Each of the entries below needs to be given again exactly.

Collected data entries
===============

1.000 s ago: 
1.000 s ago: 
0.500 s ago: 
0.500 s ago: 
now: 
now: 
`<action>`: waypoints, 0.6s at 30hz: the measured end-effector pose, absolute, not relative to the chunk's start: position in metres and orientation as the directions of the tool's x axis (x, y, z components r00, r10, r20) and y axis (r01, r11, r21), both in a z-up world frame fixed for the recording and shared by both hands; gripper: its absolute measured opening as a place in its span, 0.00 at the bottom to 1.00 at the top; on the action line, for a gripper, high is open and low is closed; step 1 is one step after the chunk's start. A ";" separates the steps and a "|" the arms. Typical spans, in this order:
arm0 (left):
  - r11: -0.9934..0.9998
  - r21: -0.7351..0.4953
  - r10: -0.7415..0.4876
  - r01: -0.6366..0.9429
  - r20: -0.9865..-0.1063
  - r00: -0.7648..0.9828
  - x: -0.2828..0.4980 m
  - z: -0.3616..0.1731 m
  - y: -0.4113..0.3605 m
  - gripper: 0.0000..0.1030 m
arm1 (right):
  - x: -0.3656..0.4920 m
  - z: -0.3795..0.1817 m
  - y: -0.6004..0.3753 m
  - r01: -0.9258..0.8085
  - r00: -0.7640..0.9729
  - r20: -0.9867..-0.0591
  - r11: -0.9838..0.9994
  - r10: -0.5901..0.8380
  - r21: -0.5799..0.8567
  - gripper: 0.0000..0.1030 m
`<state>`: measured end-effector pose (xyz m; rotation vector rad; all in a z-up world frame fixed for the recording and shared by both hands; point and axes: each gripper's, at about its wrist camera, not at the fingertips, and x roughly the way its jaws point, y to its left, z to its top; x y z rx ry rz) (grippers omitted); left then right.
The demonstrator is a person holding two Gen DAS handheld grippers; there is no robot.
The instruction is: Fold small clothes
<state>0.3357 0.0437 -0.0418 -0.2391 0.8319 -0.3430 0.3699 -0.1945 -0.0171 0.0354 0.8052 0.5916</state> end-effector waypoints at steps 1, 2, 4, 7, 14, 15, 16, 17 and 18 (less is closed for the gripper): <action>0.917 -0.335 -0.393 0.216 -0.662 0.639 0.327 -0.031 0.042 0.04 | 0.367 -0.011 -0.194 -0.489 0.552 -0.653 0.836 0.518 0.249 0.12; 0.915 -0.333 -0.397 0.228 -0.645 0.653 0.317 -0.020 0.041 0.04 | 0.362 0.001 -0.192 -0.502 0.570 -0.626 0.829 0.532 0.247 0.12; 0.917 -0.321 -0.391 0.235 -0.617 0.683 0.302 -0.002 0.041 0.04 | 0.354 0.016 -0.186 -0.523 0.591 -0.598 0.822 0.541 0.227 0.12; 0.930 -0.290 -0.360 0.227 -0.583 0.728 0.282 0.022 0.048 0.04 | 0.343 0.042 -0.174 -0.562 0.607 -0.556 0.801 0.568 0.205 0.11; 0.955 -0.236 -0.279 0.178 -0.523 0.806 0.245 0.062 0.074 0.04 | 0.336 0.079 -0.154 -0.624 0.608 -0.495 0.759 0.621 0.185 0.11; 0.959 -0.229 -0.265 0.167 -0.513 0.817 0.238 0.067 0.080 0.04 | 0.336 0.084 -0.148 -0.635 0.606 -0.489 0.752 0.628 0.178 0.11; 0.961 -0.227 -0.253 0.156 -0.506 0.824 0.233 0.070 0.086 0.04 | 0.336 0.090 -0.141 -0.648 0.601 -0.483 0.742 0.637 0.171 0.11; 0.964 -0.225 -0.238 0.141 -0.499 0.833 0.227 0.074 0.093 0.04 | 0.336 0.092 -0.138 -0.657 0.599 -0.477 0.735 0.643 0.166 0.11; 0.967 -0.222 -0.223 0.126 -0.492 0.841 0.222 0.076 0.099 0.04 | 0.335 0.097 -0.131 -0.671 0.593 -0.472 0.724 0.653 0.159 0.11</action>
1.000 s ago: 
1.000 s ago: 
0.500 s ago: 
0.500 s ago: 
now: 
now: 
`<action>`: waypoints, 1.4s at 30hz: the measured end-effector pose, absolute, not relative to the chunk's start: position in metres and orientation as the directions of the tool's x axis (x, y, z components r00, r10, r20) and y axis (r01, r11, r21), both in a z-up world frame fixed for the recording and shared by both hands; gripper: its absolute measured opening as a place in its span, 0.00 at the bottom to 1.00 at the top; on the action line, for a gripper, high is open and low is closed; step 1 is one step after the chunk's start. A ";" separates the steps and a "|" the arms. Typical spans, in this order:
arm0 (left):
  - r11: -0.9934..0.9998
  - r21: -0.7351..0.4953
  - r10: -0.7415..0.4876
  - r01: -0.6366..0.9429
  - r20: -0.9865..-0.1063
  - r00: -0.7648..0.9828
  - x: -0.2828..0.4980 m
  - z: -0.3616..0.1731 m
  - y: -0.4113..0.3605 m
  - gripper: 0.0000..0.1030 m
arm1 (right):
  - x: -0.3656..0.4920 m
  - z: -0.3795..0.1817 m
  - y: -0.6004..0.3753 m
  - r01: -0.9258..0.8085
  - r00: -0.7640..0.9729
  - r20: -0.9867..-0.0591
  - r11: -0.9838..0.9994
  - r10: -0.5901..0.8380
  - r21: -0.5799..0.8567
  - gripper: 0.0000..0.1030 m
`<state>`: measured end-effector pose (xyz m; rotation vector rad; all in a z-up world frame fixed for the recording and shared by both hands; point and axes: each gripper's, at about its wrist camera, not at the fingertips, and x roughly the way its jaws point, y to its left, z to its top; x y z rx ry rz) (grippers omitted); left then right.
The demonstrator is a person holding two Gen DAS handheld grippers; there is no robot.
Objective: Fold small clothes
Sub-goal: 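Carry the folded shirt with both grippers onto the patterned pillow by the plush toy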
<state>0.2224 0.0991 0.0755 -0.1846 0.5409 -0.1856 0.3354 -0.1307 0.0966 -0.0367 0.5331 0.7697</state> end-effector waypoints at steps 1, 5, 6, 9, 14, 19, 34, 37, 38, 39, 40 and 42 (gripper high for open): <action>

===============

=== Completed task ===
1.000 s ago: 
1.000 s ago: 
0.500 s ago: 
0.500 s ago: 
now: 
now: 
`<action>`: waypoints, 0.6s at 30hz: the measured end-effector pose, absolute, not relative to the chunk's start: position in metres and orientation as the directions of the tool's x axis (x, y, z components r00, r10, r20) and y axis (r01, r11, r21), both in a z-up world frame fixed for the recording and shared by both hands; gripper: its absolute measured opening as a place in its span, 0.00 at the bottom to 1.00 at the top; on the action line, for a gripper, high is open and low is closed; step 1 is one step after the chunk's start. A ";" separates the steps and a "|" the arms. Typical spans, in this order:
arm0 (left):
  - r11: -0.9934..0.9998
  - r21: -0.7351..0.4953
  - r10: -0.7415..0.4876
  - r01: -0.6366..0.9429
  - r20: -0.9865..-0.1063
  - r00: -0.7648..0.9828
  - x: -0.2828..0.4980 m
  - z: -0.3616..0.1731 m
  - y: -0.4113..0.3605 m
  - gripper: 0.0000..0.1030 m
arm1 (right):
  - x: -0.3656..0.4920 m
  - z: -0.3795..0.1817 m
  - y: -0.6004..0.3753 m
  - r01: -0.9258..0.8085
  - r00: -0.7640..0.9729
  - r20: -0.9867..-0.0591
  - r11: -0.9838..0.9994
  - r10: -0.5901..0.8380
  - r21: -0.5799..0.8567
  - gripper: 0.0000..0.1030 m
`<state>`: measured end-effector pose (xyz m; rotation vector rad; all in a z-up world frame fixed for the recording and shared by both hands; point and axes: each gripper's, at about its wrist camera, not at the fingertips, and x roughly the way its jaws point, y to its left, z to its top; x y z rx ry rz) (grippers omitted); left then right.
The demonstrator is a person holding two Gen DAS handheld grippers; there is no robot.
The instruction is: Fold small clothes
<state>0.3357 0.0437 -0.0418 -0.2391 0.8319 -0.3430 0.3699 -0.1945 -0.0171 0.0354 0.8052 0.5916</state> end-effector waypoints at steps 1, 2, 4, 7, 14, 15, 16, 17 and 18 (less is closed for the gripper): <action>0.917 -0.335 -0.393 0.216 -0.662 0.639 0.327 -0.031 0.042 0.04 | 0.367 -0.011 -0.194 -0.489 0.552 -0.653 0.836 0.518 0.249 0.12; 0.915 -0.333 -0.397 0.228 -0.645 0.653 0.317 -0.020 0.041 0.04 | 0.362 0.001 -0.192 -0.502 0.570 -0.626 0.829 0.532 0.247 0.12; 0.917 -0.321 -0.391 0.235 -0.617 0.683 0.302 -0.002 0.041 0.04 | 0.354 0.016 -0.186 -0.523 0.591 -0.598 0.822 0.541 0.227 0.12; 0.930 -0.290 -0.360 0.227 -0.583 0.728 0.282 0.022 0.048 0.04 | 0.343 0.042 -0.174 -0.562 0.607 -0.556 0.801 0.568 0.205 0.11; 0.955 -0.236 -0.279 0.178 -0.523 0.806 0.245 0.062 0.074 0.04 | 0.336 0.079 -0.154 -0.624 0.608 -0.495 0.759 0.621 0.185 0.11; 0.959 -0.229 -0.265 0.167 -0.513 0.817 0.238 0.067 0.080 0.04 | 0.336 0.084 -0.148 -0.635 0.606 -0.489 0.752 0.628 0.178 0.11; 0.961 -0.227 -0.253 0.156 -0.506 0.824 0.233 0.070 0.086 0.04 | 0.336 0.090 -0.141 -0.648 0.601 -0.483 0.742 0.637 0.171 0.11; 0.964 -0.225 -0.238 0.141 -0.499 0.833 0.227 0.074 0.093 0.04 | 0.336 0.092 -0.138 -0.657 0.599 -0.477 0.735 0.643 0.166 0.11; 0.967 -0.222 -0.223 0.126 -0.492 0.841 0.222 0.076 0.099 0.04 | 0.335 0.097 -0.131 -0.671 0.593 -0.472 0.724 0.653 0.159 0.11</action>
1.000 s ago: 
1.000 s ago: 
0.500 s ago: 
0.500 s ago: 
now: 
now: 
`<action>`: waypoints, 1.4s at 30hz: the measured end-effector pose, absolute, not relative to the chunk's start: position in metres and orientation as the directions of the tool's x axis (x, y, z components r00, r10, r20) and y axis (r01, r11, r21), both in a z-up world frame fixed for the recording and shared by both hands; gripper: its absolute measured opening as a place in its span, 0.00 at the bottom to 1.00 at the top; on the action line, for a gripper, high is open and low is closed; step 1 is one step after the chunk's start. A ";" separates the steps and a "|" the arms. Typical spans, in this order:
arm0 (left):
  - r11: -0.9934..0.9998
  - r21: -0.7351..0.4953
  - r10: -0.7415..0.4876
  - r01: -0.6366..0.9429
  - r20: -0.9865..-0.1063
  - r00: -0.7648..0.9828
  - x: -0.2828..0.4980 m
  - z: -0.3616..0.1731 m
  - y: -0.4113..0.3605 m
  - gripper: 0.0000..0.1030 m
arm1 (right):
  - x: -0.3656..0.4920 m
  - z: -0.3795..0.1817 m
  - y: -0.6004..0.3753 m
  - r01: -0.9258..0.8085
  - r00: -0.7640..0.9729
  - r20: -0.9867..-0.0591
  - r11: -0.9838..0.9994
  - r10: -0.5901..0.8380
  - r21: -0.5799..0.8567
  - gripper: 0.0000..0.1030 m
`<state>`: measured end-effector pose (xyz m; rotation vector rad; all in a z-up world frame fixed for the recording and shared by both hands; point and axes: each gripper's, at about its wrist camera, not at the fingertips, and x roughly the way its jaws point, y to its left, z to its top; x y z rx ry rz) (grippers omitted); left then right.
The demonstrator is a person holding two Gen DAS handheld grippers; there is no robot.
Objective: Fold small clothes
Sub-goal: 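Carry the folded shirt with both grippers onto the patterned pillow by the plush toy
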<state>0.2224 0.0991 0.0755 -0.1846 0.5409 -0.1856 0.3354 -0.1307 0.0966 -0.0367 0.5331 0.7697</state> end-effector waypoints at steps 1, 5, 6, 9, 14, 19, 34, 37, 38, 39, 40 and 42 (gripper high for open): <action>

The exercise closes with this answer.